The $pn$-QRPA model has been exploited using the Skyrme Hartree-Fock (SHF) plus BCS scheme developed by P. Sarrgiuren and co-workers Sarri2001 ; Sarri2001-b ; Sarri2005 ; Sarri2014 . They investigated the GT strength distribution in Zr and Mo isotopes Sarri2014 , the neutron-deficient Pb isotopes Sarri2005 , and the proton-rich Kr isotopes Sarri2001-b . For the neutron-rich nuclei, K. Yoshida also employed a model with Skyrme-type energy density functional (EDF) in the DQRPA Yoshi2008 ; Yoshi2013 .

The importance of the residual interaction was discussed in our early reports through calculations of both single- and double-$\beta$ decay transitions Ch93 ; pan . It should be noticed that these calculations were performed using spherical QRPA, which did not include the deformation explicitly. Primary aim of the present work is to perform the deformed QRPA (DQRPA) calculations with a realistic residual interaction, determined from the Brückner $G$-matrix with the CD Bonn potential. We utilized as a starting point the Skyrme-type mean field (MF) Stoitsov instead of the Woods-Saxon potential employed in the previous calculations Ha2015a ; Ha2015b ; Ha2016 . Therefore, this work is an extension of our recent works Ha2015a ; Ha2015b for the DQRPA, in which all effects of the deformation are consistently treated in the QRPA framework based on the Woods-Saxon mean field Ha2015a .

As an application of the present DQRPA model, we choose the GT transitions of two Mg isotopes, ²⁴Mg and ²⁶Mg, because they are known as well-deformed nuclei. Moreover, there are precise GT experimental data by ³He and $t$ beams in these nuclei Zegers08 ; Madey87 ; Zegers06 . We perform also the study of an almost spherical nucleus ¹⁸O in DHF calculation as a counter example to strongly deformed nuclei. Our paper is organized as follows. In Sec. II, we briefly explain the formalism including the deformation. The applications to the GT transition strength distributions for Mg isotopes are performed in Sec. III with detailed discussions on the choice of necessary parameters for $p-p$ and $p-h$ residual interactions in the present formalism. Conclusions are drawn with a short perspective for future works in Sec.

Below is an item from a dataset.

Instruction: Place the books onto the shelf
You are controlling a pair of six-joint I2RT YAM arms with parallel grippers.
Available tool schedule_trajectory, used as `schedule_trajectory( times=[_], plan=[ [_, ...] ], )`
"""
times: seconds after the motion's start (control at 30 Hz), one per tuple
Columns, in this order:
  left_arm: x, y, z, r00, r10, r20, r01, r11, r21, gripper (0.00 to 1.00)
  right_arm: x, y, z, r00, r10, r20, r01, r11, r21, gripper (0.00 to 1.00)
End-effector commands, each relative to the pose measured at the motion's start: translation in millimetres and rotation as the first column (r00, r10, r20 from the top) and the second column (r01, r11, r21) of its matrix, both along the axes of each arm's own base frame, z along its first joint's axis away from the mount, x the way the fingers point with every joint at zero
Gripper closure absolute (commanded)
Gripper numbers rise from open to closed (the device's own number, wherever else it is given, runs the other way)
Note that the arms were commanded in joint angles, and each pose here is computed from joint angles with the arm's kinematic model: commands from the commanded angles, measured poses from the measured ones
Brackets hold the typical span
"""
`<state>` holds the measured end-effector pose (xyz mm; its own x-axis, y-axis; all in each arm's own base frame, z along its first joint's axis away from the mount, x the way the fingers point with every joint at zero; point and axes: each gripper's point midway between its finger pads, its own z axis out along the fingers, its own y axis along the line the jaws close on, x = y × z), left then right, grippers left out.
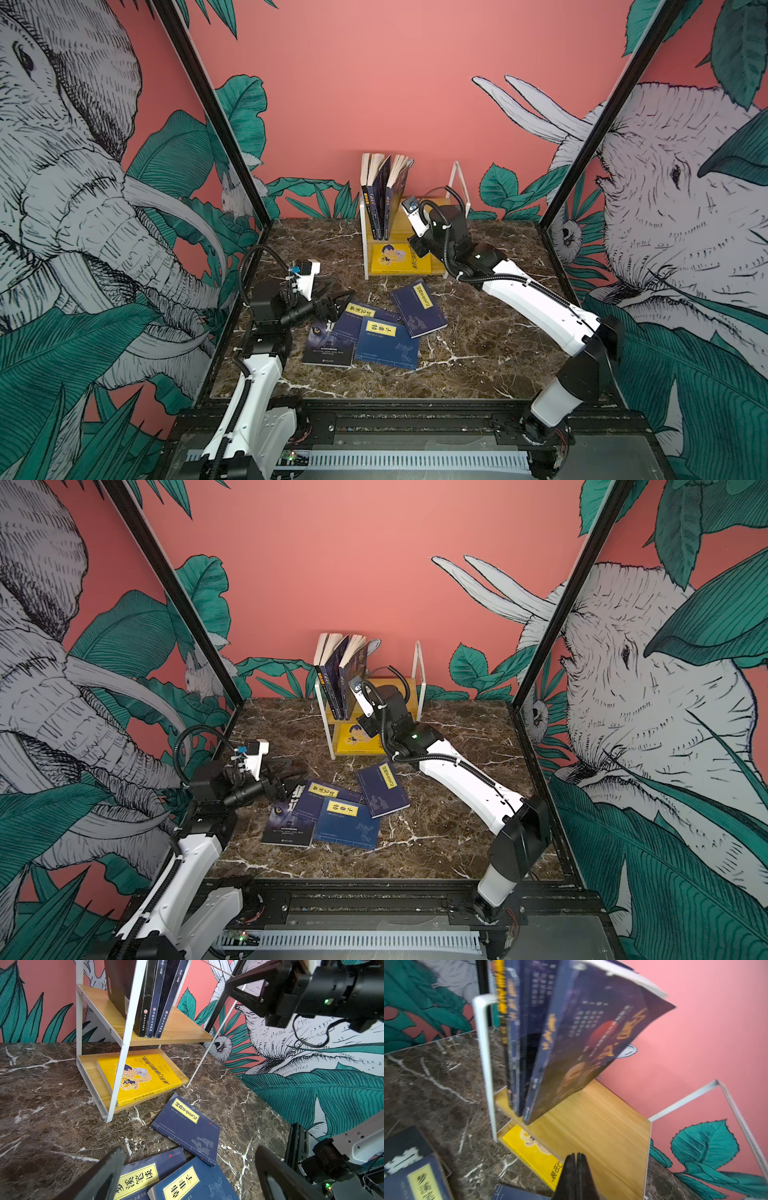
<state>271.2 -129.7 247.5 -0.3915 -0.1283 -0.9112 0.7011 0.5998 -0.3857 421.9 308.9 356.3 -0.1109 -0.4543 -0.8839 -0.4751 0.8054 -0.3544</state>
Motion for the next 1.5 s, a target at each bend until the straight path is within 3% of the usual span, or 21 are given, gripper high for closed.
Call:
schedule_trajectory(
  times=[0.0, 0.2, 0.67, 1.07, 1.47],
  plan=[
    [-5.4, 0.2, 2.4, 1.0, -0.008, 0.026, 0.008, 1.0, 0.006, 0.0, 26.6, -2.4, 23.9, 0.995, -0.088, 0.057, 0.083, 0.993, 0.081, 0.99],
    [-4.6, 0.3, 2.7, 1.0, -0.007, 0.023, 0.007, 1.0, 0.009, 0.0, 71.3, 6.0, 38.5, 0.981, -0.166, 0.101, 0.155, 0.982, 0.11, 1.0],
    [-4.9, -1.5, 1.1, 1.0, -0.013, 0.017, 0.013, 1.0, 0.012, 0.0, 125.0, 28.7, 49.2, 0.973, -0.153, 0.172, 0.118, 0.973, 0.199, 1.0],
    [-4.8, -2.8, 2.3, 1.0, -0.016, 0.022, 0.016, 1.0, 0.005, 0.0, 140.1, 60.7, 75.3, 0.933, 0.073, 0.353, -0.171, 0.952, 0.255, 1.0],
    [-3.9, -2.3, -0.2, 1.0, -0.014, 0.009, 0.014, 1.0, 0.012, 0.01, 142.7, 82.5, 82.9, 0.891, 0.149, 0.429, -0.305, 0.896, 0.322, 1.0]
  ],
)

IV.

Our calculation is carried out by using the QRPA Ha2015a , which adopts the SHF mean field Stoitsov for the mean field, and the residual interactions calculated by the Brückner $G$-matrix based on the CD Bonn potential. On top of the mean field, the pairing correlations are taken into account in the BCS approximation. We refer to our previous papers for the detailed calculations of the BCS wave functions including the tensor force (TF) Ha18-1 ; Ha18-2 . Hereafter, we briefly summarize the DQRPA model, which will be applied for calculations of the GT strength distributions.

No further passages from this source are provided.